Pupils applying to the University of Oxford from low-performing schools or disadvantaged homes are “more likely” to be given entrance interviews than their more advantaged peers, the university’s head of admissions has told TES.
Samina Khan also used her first full-length interview since taking up her job in 2014 to advise schools to prepare talented pupils for Oxbridge entrance from the age of 11. She argued that today’s “Hogwarts generation” was excited by Oxford’s traditions, not put off by them.
Asked if a pupil predicted three A grades at A-level was more likely to get an interview at Oxford if they came from a disadvantaged home or low performing school, she said: “You are more likely to be looked at and shortlisted for an interview.”

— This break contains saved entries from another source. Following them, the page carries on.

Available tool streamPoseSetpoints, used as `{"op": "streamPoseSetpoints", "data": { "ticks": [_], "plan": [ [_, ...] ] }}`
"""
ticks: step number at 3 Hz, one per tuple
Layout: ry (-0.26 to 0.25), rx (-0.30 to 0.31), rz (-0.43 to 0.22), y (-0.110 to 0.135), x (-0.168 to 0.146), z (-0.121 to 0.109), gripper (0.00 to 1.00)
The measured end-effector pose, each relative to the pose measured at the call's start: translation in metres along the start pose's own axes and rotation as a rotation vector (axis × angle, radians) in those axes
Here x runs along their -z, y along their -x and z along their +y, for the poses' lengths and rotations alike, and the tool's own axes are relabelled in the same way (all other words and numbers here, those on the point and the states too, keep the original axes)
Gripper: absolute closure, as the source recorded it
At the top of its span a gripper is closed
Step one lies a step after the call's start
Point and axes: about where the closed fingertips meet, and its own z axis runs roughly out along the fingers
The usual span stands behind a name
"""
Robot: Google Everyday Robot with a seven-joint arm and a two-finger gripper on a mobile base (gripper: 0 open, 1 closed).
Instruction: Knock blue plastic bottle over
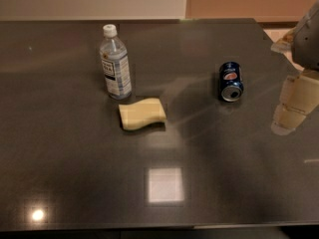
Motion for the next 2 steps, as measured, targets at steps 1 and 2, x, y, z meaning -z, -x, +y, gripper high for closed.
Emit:
{"op": "streamPoseSetpoints", "data": {
  "ticks": [1, 2],
  "plan": [
    [-0.007, 0.001, -0.005, 0.002, 0.001, -0.001, 0.00],
    [-0.007, 0.010, -0.036, 0.015, -0.007, -0.008, 0.00]
  ]
}}
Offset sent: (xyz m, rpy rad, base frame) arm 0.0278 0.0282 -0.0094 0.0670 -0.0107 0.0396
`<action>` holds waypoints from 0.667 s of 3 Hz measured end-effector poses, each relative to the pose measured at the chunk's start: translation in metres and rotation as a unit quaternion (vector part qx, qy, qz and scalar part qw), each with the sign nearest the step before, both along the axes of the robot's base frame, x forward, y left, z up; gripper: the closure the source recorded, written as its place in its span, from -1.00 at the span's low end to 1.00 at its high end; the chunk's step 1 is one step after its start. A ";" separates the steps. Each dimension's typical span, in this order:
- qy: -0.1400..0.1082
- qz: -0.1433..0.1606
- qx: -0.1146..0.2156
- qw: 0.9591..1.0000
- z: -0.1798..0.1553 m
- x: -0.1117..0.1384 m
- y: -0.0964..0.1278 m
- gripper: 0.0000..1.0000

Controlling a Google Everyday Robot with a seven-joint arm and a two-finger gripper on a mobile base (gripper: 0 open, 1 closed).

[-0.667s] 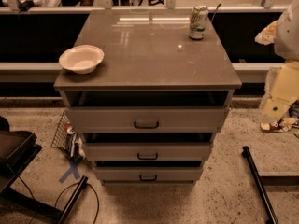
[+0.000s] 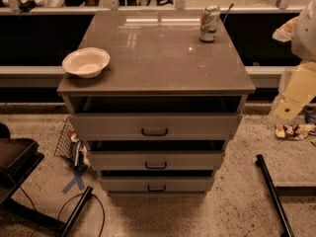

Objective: Move 7up can near paper bowl

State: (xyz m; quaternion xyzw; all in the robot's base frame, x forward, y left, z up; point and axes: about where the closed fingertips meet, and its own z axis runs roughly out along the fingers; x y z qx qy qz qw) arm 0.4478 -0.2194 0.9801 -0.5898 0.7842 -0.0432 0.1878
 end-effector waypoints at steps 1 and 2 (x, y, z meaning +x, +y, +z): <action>-0.047 -0.044 0.058 0.996 -0.009 0.022 -0.017 -1.00; -0.076 -0.085 0.139 0.984 -0.034 0.037 -0.033 -1.00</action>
Offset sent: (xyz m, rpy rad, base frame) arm 0.1373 -0.0851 0.0018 0.6342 -0.6612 -0.3824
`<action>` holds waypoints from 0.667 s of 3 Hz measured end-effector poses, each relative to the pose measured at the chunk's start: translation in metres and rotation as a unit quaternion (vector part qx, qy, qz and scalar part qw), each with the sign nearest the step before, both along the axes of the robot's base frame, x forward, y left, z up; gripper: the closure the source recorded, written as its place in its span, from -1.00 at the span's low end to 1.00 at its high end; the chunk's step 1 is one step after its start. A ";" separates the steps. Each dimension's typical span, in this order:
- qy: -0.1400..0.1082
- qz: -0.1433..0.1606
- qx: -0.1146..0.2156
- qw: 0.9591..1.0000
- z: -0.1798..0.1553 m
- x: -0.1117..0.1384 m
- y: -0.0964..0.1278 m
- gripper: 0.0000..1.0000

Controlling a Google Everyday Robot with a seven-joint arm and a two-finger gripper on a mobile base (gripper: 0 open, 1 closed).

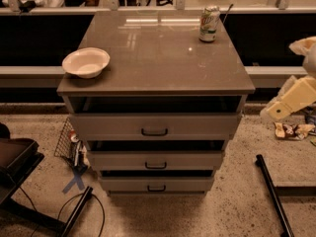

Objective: Move 7up can near paper bowl

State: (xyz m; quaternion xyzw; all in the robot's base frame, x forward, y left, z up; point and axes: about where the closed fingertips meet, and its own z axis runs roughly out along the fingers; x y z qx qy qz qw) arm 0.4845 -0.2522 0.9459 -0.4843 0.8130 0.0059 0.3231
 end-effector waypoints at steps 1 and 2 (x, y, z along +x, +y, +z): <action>-0.079 -0.028 0.124 0.989 -0.020 0.034 -0.012 -1.00; -0.170 -0.040 0.185 0.967 -0.006 0.071 -0.021 -1.00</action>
Offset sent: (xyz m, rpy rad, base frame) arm 0.1526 -0.0971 0.0640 0.4936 -0.8536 -0.3186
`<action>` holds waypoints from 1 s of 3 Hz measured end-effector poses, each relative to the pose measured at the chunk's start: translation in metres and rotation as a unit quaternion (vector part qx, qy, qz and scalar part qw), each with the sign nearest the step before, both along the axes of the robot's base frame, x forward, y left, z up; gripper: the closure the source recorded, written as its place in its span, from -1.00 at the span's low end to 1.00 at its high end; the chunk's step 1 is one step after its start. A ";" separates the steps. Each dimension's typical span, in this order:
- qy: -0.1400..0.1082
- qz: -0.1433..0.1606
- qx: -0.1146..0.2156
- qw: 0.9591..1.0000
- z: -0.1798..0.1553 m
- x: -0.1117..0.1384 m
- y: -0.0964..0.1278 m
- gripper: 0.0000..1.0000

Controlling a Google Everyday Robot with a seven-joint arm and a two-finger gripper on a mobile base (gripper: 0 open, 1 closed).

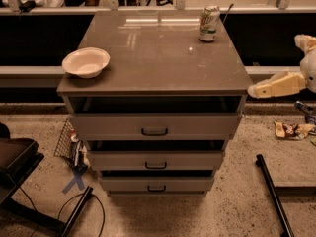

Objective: Move 7up can near paper bowl

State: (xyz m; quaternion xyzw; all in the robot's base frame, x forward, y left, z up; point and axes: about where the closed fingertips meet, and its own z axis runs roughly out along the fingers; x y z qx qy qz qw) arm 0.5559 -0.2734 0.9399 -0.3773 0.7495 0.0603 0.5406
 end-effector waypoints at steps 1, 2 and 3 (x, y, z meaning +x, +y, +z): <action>-0.059 -0.044 0.033 0.997 0.016 0.031 -0.004 -1.00; -0.089 -0.085 0.037 0.992 0.031 0.046 -0.018 -1.00; -0.090 -0.085 0.043 0.991 0.030 0.050 -0.016 -1.00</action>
Offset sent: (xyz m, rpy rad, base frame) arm 0.0299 -0.0033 0.0153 0.0611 -0.1134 -0.0819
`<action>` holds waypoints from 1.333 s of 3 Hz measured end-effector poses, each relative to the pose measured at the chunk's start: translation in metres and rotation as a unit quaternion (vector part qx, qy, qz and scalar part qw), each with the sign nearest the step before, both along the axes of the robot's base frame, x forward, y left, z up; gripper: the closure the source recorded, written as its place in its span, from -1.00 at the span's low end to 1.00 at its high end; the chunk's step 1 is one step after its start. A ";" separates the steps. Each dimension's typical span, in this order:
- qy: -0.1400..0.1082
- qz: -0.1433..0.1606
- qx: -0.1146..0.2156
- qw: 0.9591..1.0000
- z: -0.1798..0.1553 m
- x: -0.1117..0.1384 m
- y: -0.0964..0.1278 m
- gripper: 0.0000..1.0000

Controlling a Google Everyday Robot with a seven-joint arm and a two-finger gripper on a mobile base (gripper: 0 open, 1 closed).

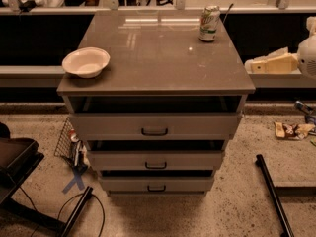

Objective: Move 7up can near paper bowl

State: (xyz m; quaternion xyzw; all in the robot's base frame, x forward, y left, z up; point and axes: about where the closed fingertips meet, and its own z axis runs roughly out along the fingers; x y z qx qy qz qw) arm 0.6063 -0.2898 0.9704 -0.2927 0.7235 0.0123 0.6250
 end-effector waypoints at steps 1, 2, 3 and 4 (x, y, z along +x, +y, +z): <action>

Although Oxford refuses to lower grades for certain students to take disadvantage into account, the use of “contextual data” could be a considerable leg-up for some, given that there were 17,000 applications for 3,200 undergraduate places in 2014.

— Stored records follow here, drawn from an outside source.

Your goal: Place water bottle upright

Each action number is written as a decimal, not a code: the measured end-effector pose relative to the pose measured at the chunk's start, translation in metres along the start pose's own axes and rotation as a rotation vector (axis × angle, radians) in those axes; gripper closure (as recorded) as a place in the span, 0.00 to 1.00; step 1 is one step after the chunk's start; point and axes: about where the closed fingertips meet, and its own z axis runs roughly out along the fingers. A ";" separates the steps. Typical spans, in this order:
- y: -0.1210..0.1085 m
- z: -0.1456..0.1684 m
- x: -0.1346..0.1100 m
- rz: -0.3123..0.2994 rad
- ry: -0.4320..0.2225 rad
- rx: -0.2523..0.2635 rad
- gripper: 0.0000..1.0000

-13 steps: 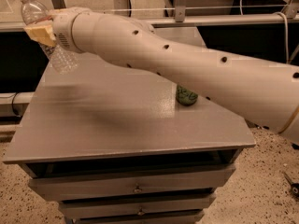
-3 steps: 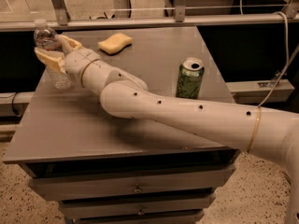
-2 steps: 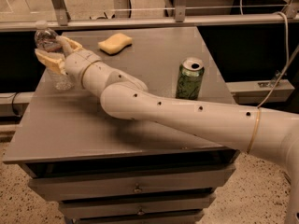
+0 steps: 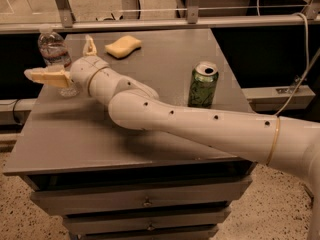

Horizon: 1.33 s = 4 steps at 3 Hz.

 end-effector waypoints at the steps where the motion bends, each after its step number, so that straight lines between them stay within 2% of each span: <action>1: 0.001 -0.010 -0.001 -0.003 0.011 0.002 0.00; 2: -0.020 -0.033 -0.028 -0.004 0.075 0.014 0.00; 3: -0.042 -0.058 -0.057 0.006 0.129 0.003 0.00; 4: -0.088 -0.096 -0.090 0.031 0.153 0.013 0.00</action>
Offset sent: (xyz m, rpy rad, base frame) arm -0.0230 -0.0680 0.0156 -0.2263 0.1366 0.0243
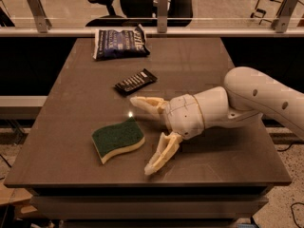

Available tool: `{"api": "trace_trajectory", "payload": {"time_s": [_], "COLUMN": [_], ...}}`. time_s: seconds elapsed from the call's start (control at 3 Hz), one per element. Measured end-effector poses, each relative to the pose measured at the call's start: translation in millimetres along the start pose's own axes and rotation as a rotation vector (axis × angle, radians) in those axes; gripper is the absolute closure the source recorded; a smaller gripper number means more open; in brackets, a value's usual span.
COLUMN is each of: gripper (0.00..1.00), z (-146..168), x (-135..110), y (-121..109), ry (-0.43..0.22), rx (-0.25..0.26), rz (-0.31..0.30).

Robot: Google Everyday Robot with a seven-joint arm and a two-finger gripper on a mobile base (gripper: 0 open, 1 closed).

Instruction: Move sponge near rxbar chocolate

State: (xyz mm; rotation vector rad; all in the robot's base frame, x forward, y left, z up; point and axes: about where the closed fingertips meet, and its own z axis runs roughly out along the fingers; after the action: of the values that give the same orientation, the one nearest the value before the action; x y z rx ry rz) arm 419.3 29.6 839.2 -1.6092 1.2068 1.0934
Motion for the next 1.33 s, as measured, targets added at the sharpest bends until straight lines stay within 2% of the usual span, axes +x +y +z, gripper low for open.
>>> {"api": "trace_trajectory", "payload": {"time_s": [0.33, 1.33], "gripper": [0.19, 0.89], "z": [11, 28], "x": [-7, -12], "y": [8, 15], "ry": [-0.01, 0.005], "rx": [-0.02, -0.068], "rz": [-0.007, -0.045]}}
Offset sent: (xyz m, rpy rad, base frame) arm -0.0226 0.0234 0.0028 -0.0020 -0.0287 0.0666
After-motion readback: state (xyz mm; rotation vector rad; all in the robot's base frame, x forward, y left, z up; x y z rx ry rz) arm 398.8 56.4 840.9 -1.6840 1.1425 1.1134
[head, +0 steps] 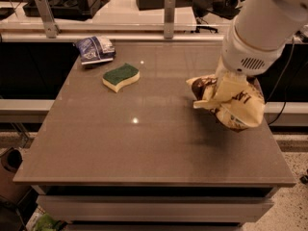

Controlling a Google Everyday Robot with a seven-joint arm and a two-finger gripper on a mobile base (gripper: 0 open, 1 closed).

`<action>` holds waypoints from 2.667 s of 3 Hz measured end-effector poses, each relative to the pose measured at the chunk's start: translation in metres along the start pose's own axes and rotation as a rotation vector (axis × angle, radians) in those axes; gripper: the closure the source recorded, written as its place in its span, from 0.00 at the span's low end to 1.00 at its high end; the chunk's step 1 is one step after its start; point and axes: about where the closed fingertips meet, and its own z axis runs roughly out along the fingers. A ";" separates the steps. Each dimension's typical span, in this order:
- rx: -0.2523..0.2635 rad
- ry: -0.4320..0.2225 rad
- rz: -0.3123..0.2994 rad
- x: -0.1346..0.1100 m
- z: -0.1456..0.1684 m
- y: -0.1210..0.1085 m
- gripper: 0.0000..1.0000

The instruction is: Move brown chip bag near sponge

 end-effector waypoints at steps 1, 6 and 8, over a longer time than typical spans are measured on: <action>0.117 0.010 -0.041 -0.015 -0.029 -0.043 1.00; 0.350 -0.208 -0.281 -0.128 -0.023 -0.209 1.00; 0.327 -0.294 -0.340 -0.152 0.032 -0.248 1.00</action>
Offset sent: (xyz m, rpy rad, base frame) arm 0.1041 0.0288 0.1416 -0.1159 -0.3634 0.1066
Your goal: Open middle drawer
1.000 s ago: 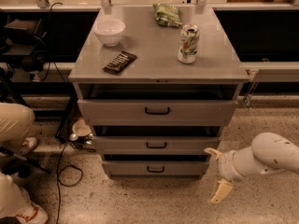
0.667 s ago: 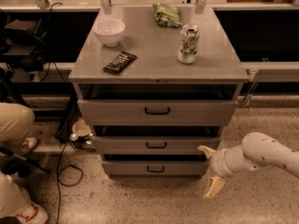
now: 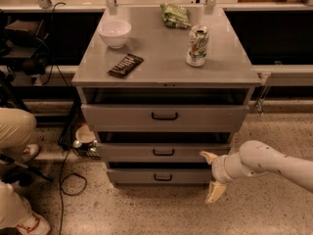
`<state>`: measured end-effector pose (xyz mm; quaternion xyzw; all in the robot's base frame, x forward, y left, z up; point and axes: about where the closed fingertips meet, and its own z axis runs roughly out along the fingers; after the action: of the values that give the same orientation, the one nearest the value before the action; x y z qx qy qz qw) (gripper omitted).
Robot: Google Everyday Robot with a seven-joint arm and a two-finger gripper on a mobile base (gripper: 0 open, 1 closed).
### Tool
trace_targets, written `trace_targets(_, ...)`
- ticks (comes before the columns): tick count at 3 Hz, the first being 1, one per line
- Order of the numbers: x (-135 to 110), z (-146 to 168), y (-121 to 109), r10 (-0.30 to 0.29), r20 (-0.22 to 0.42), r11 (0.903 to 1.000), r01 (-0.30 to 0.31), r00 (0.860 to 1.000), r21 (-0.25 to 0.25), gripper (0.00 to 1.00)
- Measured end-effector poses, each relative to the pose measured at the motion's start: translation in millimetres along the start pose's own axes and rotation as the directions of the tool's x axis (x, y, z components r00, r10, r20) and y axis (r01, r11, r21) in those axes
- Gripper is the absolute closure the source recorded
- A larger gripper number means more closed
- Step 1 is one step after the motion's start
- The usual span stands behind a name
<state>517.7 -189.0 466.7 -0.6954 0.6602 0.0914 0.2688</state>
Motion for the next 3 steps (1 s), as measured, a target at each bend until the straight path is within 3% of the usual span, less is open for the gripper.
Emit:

Dr Khan acknowledged that although progress had been made in widening access to Oxford, there was still a long way to go to attract applicants from areas and schools with historically low participation.
“Where we would like to go to next is to have more long-term, sustained contacts with the teaching profession and also to reach out to schools and teachers who are currently not engaging with us; those in those schools who are thinking Oxford is not for them, not right for their students,” she said.